Non manca poi una colonna sonora a doc, del fido Danny Elfman, che sottolinea a dovere ogni emozione, ogni cambiamento, tanto da non essere nemmeno così sentita, se non nel finale, affidato però alla voce di Lana del Rey che (dopo Mommy, dopo Il Grande Gatsby, dopo Maleficent) ad Hollywood sta così bene.

Che male c'è allora in un biopic classico, che rispetta regole, che rispetta la storia che racconta?
C'è che questo film biografico è firmato Tim Burton, e uno con un nome così, non lo avremmo mai pensato capace di tanta piattezza.

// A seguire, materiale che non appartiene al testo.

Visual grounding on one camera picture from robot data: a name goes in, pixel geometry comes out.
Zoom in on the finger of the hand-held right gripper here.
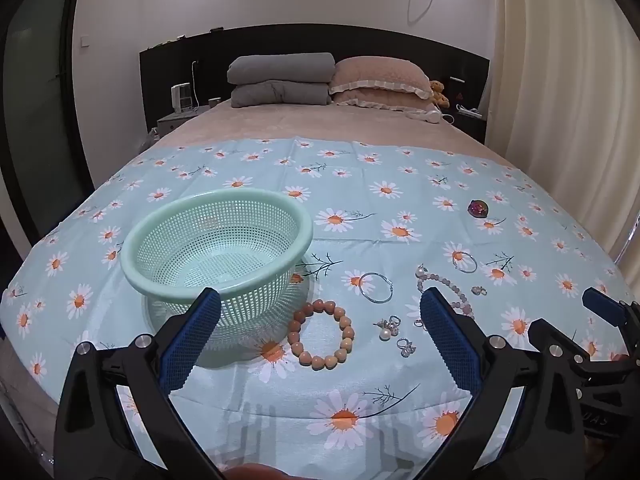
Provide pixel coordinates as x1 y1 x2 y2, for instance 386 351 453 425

Già, piattezza, perchè nella storia di un'artista come la (o i) Keane manca l'emozione, mancano quegli sprazzi di genio che solo in rarissimi momenti (quello del supermercato) emergono per far parlare qualcos'altro che non siano le tante parole della sceneggiatura.
Da uno come Burton ci si aspettava qualcosa di diverso, è la sua condanna e la sua fortuna, perchè un regista che c'ha abituato a lasciarci a bocca aperta e con gli occhi sognanti, non può lasciare assopito il suo pubblico, o questo rimane deluso.
Big Eyes è una delusione. Quindi.
E' una visione stanca e didascalica, in cui nemmeno la voce narrante trova il suo spazio, in cui si finisce per amare, certo, le opere della Keane, il suo tocco, i sui grandi occhi.
Quelle di Burton, invece, molto, molto meno.